* WHAT IS EXPECTED *
Under this line are the records; repeat exactly the lines starting at the one containing "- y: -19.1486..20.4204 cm" and ending at the one containing "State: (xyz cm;", omitting pictures.

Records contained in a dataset
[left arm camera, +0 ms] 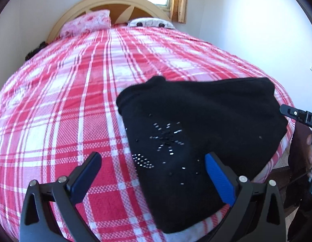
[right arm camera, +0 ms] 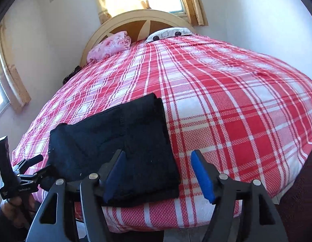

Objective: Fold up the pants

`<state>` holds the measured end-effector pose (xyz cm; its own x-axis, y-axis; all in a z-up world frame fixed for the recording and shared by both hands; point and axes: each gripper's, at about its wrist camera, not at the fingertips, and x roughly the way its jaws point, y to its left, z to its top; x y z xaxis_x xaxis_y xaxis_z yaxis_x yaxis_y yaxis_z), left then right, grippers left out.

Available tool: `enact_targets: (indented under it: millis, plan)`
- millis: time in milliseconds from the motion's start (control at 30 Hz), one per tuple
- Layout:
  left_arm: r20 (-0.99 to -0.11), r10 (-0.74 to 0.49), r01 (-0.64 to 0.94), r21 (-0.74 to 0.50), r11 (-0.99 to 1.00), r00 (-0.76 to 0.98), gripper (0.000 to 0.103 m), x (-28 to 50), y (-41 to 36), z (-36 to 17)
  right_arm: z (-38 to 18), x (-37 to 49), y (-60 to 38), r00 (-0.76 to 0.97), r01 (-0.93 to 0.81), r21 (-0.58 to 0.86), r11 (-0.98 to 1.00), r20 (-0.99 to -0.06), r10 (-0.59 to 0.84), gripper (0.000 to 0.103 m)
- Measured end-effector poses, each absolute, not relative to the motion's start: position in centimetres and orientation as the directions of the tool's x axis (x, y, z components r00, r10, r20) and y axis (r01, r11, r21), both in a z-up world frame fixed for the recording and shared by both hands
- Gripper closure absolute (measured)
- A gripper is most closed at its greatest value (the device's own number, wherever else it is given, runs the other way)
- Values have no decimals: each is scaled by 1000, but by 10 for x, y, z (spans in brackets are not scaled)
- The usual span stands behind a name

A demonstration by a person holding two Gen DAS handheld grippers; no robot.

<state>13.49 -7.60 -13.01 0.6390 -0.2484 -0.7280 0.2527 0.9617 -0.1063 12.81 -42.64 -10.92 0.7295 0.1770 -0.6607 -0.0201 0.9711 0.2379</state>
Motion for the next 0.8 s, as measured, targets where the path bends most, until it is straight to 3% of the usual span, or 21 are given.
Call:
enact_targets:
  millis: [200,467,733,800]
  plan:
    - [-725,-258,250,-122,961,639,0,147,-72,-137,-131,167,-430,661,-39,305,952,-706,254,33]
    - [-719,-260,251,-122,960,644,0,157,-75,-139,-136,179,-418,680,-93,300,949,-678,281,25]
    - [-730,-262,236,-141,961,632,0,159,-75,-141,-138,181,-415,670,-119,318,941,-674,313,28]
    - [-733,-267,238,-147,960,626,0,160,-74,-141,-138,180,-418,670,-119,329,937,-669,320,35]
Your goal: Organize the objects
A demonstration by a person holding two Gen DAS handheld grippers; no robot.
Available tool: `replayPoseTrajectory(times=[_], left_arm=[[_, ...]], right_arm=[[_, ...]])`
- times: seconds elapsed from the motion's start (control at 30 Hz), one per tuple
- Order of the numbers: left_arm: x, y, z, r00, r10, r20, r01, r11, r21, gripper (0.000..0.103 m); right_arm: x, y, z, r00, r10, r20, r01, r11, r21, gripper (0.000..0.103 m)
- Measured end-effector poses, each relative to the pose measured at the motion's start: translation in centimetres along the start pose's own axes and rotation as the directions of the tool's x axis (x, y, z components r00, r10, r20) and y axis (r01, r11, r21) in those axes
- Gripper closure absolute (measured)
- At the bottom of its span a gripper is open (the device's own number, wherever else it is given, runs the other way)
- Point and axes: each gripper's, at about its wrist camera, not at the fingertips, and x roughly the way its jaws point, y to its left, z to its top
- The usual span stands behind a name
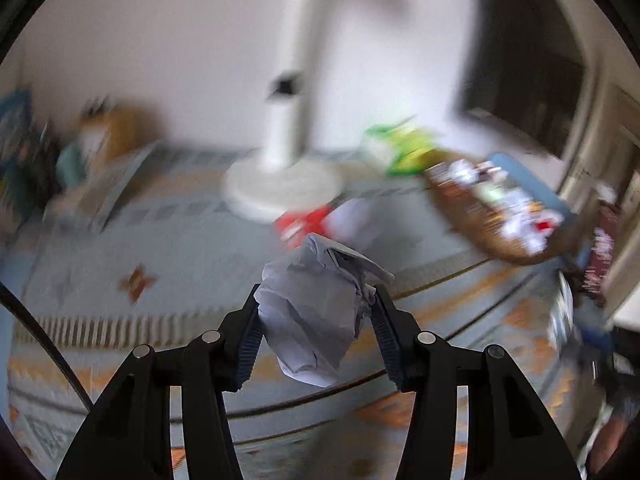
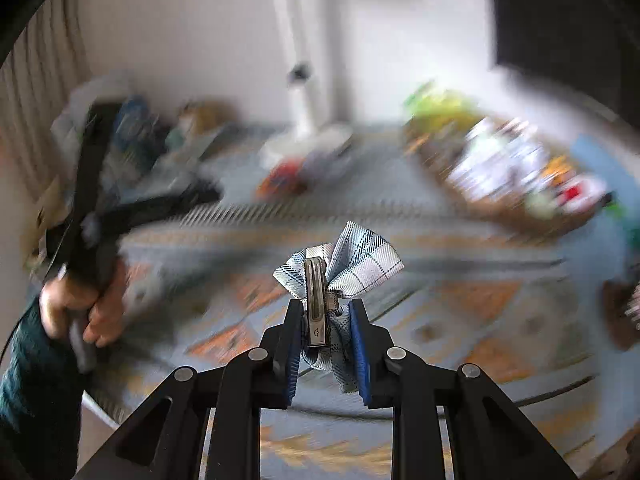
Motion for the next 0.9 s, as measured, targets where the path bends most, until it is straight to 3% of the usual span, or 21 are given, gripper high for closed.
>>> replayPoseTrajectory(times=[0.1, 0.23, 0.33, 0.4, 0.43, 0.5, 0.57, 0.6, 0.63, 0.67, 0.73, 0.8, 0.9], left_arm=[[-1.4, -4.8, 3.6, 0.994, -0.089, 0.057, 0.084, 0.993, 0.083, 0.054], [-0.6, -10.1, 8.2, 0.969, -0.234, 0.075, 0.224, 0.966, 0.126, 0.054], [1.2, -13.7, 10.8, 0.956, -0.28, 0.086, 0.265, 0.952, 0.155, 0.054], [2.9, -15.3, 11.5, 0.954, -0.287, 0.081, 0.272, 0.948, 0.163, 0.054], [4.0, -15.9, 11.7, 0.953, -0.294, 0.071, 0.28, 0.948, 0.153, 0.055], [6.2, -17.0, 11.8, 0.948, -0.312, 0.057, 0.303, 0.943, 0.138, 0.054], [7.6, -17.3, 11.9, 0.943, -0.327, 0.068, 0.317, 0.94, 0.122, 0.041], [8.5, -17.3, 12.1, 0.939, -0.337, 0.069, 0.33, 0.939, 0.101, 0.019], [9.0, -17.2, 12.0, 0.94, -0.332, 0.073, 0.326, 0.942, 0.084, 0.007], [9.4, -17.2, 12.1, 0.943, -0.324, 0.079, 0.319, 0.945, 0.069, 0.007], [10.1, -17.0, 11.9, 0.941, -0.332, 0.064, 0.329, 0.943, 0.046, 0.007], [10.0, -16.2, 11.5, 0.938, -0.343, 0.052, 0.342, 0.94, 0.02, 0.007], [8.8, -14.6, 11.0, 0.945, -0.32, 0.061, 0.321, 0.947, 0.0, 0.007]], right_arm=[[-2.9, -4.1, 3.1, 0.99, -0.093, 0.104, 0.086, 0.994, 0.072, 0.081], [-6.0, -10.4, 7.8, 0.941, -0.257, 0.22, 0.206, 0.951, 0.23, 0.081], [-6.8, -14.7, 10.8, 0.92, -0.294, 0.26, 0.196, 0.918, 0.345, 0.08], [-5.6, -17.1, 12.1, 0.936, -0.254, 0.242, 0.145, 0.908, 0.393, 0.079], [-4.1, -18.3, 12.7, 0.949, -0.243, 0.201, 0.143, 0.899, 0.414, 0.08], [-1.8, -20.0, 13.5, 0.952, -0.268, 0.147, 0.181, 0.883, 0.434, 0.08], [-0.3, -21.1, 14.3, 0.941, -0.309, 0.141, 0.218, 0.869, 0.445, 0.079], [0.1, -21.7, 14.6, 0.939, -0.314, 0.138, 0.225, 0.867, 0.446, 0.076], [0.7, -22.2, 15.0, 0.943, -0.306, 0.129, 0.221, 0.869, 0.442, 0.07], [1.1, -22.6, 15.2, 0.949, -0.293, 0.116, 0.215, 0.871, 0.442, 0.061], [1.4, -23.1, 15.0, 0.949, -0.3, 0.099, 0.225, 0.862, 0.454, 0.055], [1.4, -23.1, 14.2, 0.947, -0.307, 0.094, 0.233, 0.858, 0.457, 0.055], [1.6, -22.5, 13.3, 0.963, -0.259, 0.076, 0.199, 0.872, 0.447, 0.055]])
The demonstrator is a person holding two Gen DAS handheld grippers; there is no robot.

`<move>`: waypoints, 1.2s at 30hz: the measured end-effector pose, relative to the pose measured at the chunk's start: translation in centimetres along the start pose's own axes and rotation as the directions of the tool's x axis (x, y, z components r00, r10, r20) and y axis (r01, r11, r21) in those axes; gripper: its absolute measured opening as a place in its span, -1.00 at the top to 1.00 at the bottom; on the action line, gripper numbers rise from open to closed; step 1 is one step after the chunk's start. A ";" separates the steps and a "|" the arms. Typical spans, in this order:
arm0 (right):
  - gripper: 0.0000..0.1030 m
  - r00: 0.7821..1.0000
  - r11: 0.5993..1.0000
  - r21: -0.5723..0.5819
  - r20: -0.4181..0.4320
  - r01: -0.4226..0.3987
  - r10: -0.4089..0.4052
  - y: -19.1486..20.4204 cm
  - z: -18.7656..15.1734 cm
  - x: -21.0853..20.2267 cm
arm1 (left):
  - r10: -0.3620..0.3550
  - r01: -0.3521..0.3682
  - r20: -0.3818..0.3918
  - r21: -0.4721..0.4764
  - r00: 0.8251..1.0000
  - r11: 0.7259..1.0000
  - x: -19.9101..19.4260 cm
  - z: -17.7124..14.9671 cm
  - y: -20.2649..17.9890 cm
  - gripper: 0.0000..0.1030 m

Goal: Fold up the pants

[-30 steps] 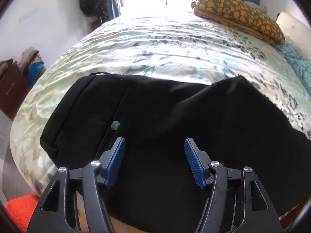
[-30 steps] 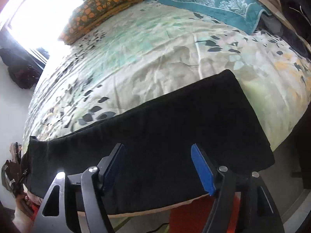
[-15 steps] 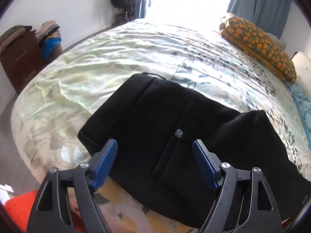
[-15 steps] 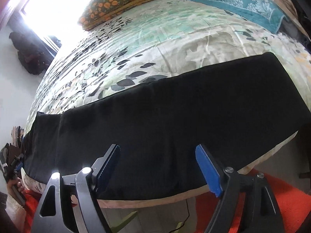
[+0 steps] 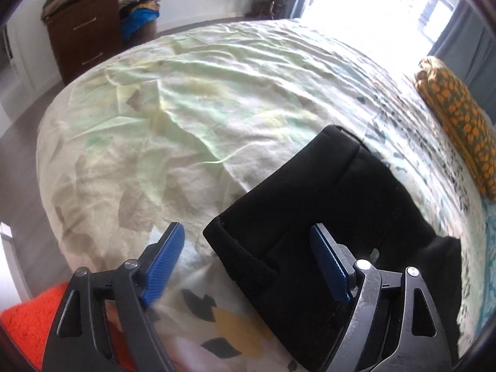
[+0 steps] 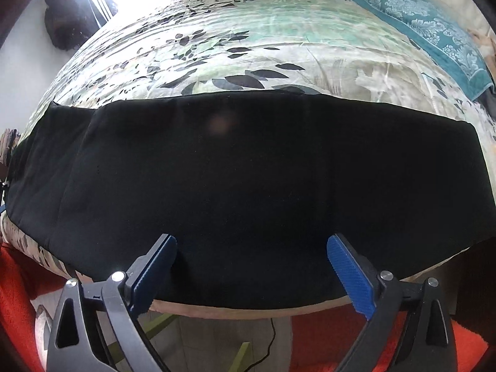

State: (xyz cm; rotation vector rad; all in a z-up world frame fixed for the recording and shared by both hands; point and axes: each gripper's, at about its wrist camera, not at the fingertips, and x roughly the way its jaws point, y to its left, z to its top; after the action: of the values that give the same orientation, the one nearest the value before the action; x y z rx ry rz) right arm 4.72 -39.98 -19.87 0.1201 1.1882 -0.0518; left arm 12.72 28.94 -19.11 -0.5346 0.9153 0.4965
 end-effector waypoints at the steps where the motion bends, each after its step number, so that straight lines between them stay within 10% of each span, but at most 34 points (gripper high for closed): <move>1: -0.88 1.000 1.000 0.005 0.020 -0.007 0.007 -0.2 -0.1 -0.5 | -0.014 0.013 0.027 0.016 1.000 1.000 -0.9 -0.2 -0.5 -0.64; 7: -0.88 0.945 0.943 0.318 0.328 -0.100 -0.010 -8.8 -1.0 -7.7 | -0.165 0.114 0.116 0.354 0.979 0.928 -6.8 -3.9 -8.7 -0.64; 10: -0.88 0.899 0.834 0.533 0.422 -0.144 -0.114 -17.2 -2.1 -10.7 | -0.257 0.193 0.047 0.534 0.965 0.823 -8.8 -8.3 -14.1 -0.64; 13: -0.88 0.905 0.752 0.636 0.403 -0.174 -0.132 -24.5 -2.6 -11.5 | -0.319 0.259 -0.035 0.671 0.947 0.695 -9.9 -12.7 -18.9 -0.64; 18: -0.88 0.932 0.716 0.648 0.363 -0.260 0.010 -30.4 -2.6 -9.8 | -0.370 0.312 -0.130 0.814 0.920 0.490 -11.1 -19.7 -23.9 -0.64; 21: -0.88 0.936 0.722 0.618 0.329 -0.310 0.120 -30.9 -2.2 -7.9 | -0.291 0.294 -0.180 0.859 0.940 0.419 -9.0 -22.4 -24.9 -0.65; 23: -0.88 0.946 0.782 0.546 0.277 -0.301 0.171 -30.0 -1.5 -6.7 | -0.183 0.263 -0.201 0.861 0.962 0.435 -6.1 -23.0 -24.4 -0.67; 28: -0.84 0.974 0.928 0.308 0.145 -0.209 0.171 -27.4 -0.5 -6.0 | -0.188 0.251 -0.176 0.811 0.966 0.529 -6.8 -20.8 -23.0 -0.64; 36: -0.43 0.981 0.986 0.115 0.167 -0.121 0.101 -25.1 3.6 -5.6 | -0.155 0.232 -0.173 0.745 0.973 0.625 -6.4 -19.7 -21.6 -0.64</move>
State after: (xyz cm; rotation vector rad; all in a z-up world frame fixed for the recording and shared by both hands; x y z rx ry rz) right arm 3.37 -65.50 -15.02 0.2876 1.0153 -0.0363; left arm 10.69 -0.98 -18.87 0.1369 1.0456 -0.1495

* ANSWER SPACE *
  - y: -19.1486..20.4204 cm
  - z: -18.7656..15.1734 cm
  - x: -21.0853..20.2267 cm
arm1 (left):
  - r10: -0.3620..0.3550
  - r01: -0.3521..0.3682
  - r20: -0.3818..0.3918
  - r21: -0.4721..0.4764
  - r00: 0.8251..1.0000
  - r11: 0.7259..1.0000
  - x: -19.9101..19.4260 cm
  - z: -17.7124..14.9671 cm
  - y: -20.2649..17.9890 cm
  - gripper: 0.0000..0.1030 m

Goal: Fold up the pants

[-30 steps] 
[-30 steps] 
[-15 steps] 
[-15 steps] 
[+0 steps] 
[+0 steps] 

State: (xyz cm; rotation vector rad; all in a z-up world frame fixed for the recording and shared by both hands; point and axes: each gripper's, at about its wrist camera, not at the fingertips, and x roughly the way its jaws point, y to its left, z to its top; after the action: of the values that give the same orientation, the one nearest the value before the action; x y z rx ry rz) right arm 4.72 -39.98 -19.87 0.1201 1.1882 -0.0518; left arm 12.72 28.94 -19.11 -0.5346 0.9153 0.4965

No additional output is expected.